### PROBLEM DETAILS
What lines in the listing include "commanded"? Return a copy of each.

### MATERIAL PROVIDED
......
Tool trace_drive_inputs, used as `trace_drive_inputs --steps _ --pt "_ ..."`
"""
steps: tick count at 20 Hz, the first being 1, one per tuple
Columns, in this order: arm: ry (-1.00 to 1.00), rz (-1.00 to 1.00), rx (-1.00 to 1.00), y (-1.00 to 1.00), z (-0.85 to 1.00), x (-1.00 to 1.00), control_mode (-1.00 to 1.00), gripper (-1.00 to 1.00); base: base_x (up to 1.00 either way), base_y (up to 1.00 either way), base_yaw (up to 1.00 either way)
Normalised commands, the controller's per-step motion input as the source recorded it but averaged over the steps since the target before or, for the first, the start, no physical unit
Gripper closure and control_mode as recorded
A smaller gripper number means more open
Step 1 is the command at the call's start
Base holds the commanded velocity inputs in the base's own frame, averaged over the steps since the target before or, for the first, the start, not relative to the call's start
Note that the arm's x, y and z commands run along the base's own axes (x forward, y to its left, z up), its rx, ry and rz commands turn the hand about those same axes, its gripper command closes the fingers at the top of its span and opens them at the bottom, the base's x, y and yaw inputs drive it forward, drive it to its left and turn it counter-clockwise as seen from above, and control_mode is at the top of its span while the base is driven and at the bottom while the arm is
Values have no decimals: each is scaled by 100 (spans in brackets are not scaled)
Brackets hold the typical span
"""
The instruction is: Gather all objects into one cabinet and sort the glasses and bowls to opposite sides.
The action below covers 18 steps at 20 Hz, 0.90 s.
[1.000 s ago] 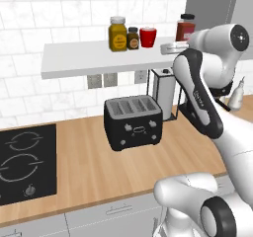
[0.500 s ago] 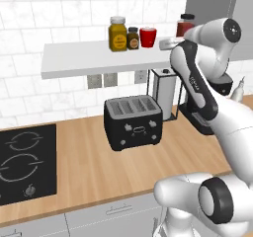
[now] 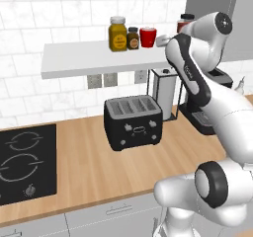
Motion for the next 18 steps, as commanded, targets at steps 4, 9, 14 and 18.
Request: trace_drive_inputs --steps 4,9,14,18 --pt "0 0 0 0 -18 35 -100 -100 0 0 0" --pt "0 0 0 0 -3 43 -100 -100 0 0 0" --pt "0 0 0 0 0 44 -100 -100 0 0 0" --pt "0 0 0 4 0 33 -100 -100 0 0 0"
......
### EXERCISE RESPONSE
Base holds the commanded velocity inputs in the base's own frame, averaged over the steps since the target before or, for the first, the start, not relative to the call's start
Motion for the next 18 steps, as commanded, targets at steps 4, 9, 14 and 18.

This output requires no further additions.